Word for word, output the data that follows.

* * *

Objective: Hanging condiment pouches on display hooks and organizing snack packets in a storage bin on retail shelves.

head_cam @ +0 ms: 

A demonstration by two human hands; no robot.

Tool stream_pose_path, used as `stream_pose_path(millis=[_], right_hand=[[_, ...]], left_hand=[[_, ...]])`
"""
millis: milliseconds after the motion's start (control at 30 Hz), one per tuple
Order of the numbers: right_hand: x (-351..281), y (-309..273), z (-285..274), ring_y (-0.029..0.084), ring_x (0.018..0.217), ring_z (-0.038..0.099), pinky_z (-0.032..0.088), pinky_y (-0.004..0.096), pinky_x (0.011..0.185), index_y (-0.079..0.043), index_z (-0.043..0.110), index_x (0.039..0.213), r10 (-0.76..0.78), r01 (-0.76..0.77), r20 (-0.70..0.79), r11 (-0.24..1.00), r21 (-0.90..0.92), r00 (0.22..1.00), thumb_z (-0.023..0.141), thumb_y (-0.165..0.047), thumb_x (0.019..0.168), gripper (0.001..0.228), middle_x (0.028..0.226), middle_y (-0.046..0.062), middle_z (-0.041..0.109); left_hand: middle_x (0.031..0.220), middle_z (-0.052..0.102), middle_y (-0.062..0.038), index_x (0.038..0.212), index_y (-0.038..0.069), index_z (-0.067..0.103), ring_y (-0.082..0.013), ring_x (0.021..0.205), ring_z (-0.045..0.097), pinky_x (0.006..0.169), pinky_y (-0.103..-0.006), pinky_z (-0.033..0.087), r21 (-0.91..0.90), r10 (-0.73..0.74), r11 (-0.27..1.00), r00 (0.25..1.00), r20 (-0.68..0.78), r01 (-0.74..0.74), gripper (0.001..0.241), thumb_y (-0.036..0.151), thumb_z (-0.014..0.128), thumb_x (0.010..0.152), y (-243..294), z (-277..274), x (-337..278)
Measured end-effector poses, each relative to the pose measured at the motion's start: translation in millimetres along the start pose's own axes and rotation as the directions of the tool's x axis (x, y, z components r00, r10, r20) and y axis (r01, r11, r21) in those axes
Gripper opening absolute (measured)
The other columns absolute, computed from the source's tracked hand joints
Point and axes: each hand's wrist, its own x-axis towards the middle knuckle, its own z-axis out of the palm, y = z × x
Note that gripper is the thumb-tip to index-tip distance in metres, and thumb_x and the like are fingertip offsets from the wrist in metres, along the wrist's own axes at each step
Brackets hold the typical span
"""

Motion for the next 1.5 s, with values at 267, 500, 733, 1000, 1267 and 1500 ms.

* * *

### Problem solution
Objective: Hanging condiment pouches on display hooks and organizing snack packets in a storage bin on retail shelves.

head_cam @ +0 ms: 

A demonstration by two human hands; no robot.

Tool stream_pose_path, used as `stream_pose_path(millis=[_], right_hand=[[_, ...]], left_hand=[[_, ...]])`
"""
millis: milliseconds after the motion's start (control at 30 Hz), one per tuple
Order of the numbers: right_hand: x (-351..281), y (-309..273), z (-285..274), ring_y (-0.029..0.084), ring_x (0.018..0.217), ring_z (-0.038..0.099), pinky_z (-0.032..0.088), pinky_y (-0.004..0.096), pinky_x (0.011..0.185), index_y (-0.079..0.043), index_z (-0.043..0.110), index_x (0.039..0.213), r10 (-0.76..0.78), r01 (-0.76..0.77), r20 (-0.70..0.79), r11 (-0.24..1.00), r21 (-0.90..0.92), r00 (0.22..1.00), thumb_z (-0.023..0.141), thumb_y (-0.165..0.047), thumb_x (0.019..0.168), gripper (0.001..0.228), middle_x (0.028..0.226), middle_y (-0.046..0.062), middle_z (-0.041..0.109); left_hand: middle_x (0.031..0.220), middle_z (-0.052..0.102), middle_y (-0.062..0.038), index_x (0.038..0.212), index_y (-0.038..0.069), index_z (-0.067..0.103), ring_y (-0.082..0.013), ring_x (0.021..0.205), ring_z (-0.045..0.097), pinky_x (0.006..0.169), pinky_y (-0.103..-0.006), pinky_z (-0.033..0.087), r21 (-0.91..0.90), r10 (-0.73..0.74), r11 (-0.27..1.00), r00 (0.25..1.00), r20 (-0.68..0.78), r01 (-0.74..0.74), gripper (0.001..0.241), thumb_y (-0.036..0.151), thumb_z (-0.014..0.128), thumb_x (0.010..0.152), y (-243..294), z (-277..274), x (-337..278)
Measured end-effector poses, each relative to the pose measured at the motion's start: translation in millimetres along the start pose's own axes and rotation as the directions of the tool's x axis (x, y, z components r00, r10, r20) and y axis (r01, r11, r21) in those axes
Gripper opening absolute (measured)
The other columns absolute, computed from the source's tracked hand joints
Point and axes: each hand's wrist, its own x-axis towards the middle knuckle, its own z-axis out of the palm, y = z × x
Note that gripper is the thumb-tip to index-tip distance in metres, and thumb_x and the like are fingertip offsets from the wrist in metres, along the wrist's own axes at each step
Brackets hold the typical span
"""

Motion for the next 1.5 s, with values at 267, 500, 733, 1000, 1267 and 1500 ms.

That completes the answer.